Ganglia is a scalable distributed monitoring system for high-performance computing systems such as clusters and Grids. It is based on a hierarchical design targeted at federations of clusters. It leverages widely used technologies such as XML for data representation, XDR for compact, portable data transport, and RRDtool for data storage and visualization.

ganglia

Ganglia has the following main components:

1. Ganglia Monitoring Daemon (gmond)
Gmond stands for ganglia monitoring daemon. It is a lightweight service that is installed on every machine you’d like to monitor.
Gmond has four main responsibilities:

1.1 Monitor changes in host state.
1.2 Announce relevant changes.
1.3 Listen to the state of all other ganglia nodes via a unicast or multicast channel.
1.4 Answer requests for an XML description of the cluster state.

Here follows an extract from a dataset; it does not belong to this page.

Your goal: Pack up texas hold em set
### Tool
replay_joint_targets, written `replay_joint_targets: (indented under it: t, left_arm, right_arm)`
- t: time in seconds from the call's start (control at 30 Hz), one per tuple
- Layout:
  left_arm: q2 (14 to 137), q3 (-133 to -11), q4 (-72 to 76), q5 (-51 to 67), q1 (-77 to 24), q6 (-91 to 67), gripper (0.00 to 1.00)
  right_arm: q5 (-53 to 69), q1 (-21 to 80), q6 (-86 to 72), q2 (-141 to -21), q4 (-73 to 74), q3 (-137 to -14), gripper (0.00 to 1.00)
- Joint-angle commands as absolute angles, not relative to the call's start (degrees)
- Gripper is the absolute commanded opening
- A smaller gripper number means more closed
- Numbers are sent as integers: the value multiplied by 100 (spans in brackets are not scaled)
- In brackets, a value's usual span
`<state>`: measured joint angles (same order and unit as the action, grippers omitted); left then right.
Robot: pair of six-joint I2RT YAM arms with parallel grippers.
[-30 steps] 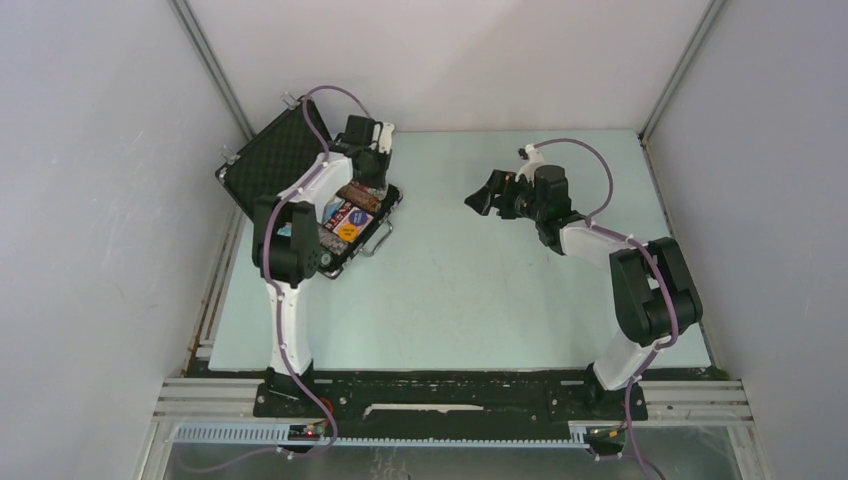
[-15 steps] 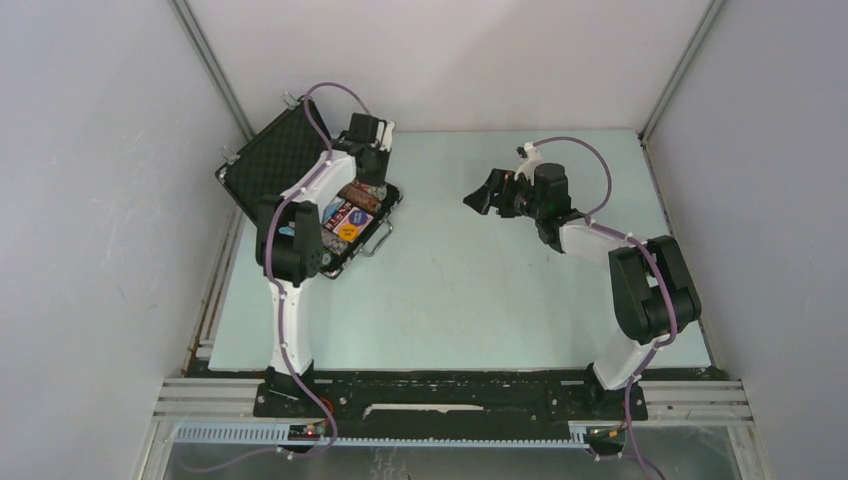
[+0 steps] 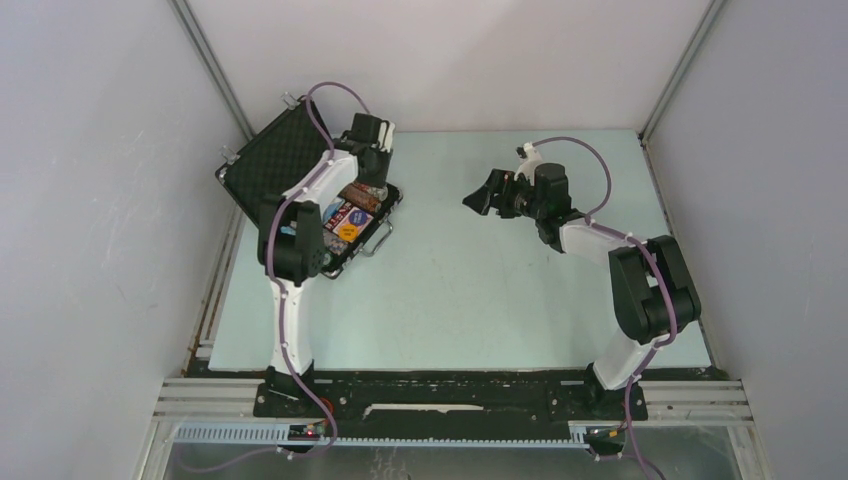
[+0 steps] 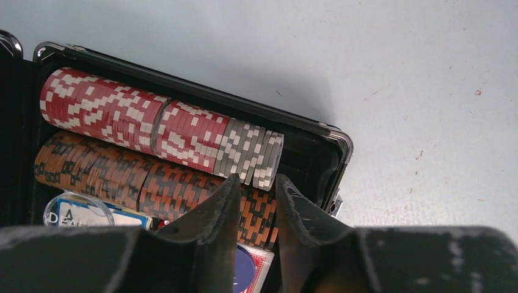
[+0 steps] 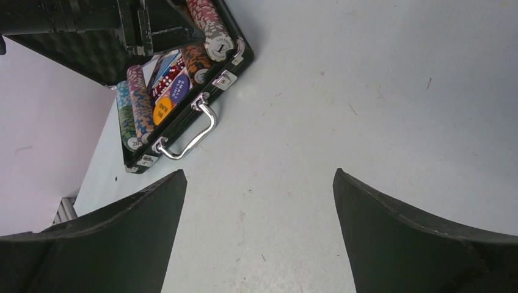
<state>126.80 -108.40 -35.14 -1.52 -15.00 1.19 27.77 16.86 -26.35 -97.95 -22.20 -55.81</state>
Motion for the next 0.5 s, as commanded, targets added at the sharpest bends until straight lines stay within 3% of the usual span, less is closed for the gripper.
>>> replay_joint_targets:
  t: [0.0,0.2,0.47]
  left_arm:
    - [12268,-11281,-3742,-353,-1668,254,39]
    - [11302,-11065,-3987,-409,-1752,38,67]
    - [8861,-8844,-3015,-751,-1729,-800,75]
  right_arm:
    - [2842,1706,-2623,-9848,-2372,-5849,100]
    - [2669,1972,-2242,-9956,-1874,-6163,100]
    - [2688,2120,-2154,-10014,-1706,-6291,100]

Each gmond transmits information in two different ways:

a. Unicasting or Multicasting host state in external data representation (XDR) format using UDP messages.
b. Sending XML over a TCP connection.

Notes about gmond:

– The main configuration file of gmond is /etc/gmond.conf
– gmond is multithreaded

Test gmond installation:

telnet localhost 8649

You should see XML that conforms to the ganglia XML spec.

Or

gmond -d 5 -c /etc/ganglia/gmond.conf

to see the service in debugging mode.

2. Ganglia Meta Daemon (gmetad)
The ganglia meta daemon (gmetad) is a service that collects data from other gmetad and gmond sources and stores their state to disk in indexed round-robin (RRD) databases. Gmetad provides a simple query mechanism for collecting specific information about groups of machines.

Notes about gmetad:

– the main configuration file for gmetad is /etc/gmetad.conf
– You need atleast one gmetad daemon installed node on each cluster.
– This gemetad daemon is the one who collects data send by gmond daemon.
– All other nodes other than the one in the cluster, do not require gmetad daemon to be installed.
– If you need the machine containing gmetad configured as node to be monitored, then in that case you need to install both gmond and gmetad on the machine.

Test gmetad installation:

telnet localhost 8651

3. Ganglia PHP Web Front-end
The Ganglia web front-end provides a view of the gathered information via real-time dynamic web pages. Most importantly, it displays Ganglia data in a meaningful way for system administrators and computer users using PHP.

how ganglia works

In this picture we can see  gmond installed in each node and sending data to gmetad installed in a “gmetad node”. We can have one or more  “nodes with gmetad” in a cluster.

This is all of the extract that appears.